__Task__: Find each line of the material below in which the word "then" occurs, and return it.

__Given material__:
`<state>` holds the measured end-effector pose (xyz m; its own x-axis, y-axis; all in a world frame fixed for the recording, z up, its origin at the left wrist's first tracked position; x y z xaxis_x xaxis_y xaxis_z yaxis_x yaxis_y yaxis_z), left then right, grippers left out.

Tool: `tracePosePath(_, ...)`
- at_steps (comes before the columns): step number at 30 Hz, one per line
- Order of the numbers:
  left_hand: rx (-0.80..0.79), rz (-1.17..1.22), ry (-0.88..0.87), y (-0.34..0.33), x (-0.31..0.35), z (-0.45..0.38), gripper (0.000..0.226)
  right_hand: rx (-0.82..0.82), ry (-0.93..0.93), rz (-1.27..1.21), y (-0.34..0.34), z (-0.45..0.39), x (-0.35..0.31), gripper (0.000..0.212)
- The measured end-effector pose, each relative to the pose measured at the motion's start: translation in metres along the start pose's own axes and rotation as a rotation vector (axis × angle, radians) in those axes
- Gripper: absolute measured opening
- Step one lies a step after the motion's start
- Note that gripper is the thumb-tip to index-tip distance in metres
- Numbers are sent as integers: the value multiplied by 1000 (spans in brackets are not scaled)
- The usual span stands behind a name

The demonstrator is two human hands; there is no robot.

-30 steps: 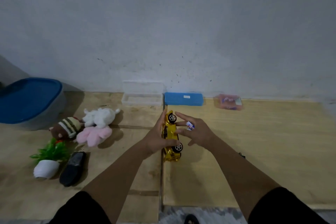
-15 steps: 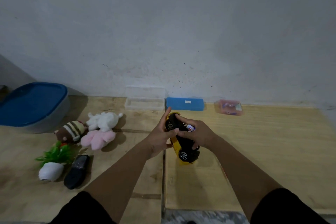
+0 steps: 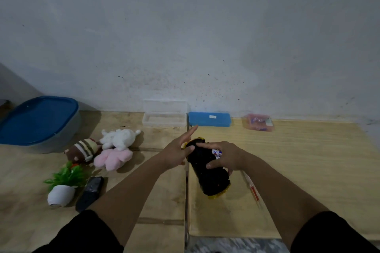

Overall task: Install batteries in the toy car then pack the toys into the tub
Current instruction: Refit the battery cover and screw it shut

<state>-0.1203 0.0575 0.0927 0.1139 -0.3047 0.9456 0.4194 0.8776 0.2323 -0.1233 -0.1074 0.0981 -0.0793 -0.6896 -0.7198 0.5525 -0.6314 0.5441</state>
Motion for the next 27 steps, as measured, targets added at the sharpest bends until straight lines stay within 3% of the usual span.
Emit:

__Answer box__:
`<state>` holds the measured end-effector pose (xyz m; its own x-axis, y-axis; all in a world frame fixed for the recording, z up, its origin at the left wrist's first tracked position; x y z xaxis_x xaxis_y xaxis_z yaxis_x yaxis_y yaxis_z), left then right, grippers left out.
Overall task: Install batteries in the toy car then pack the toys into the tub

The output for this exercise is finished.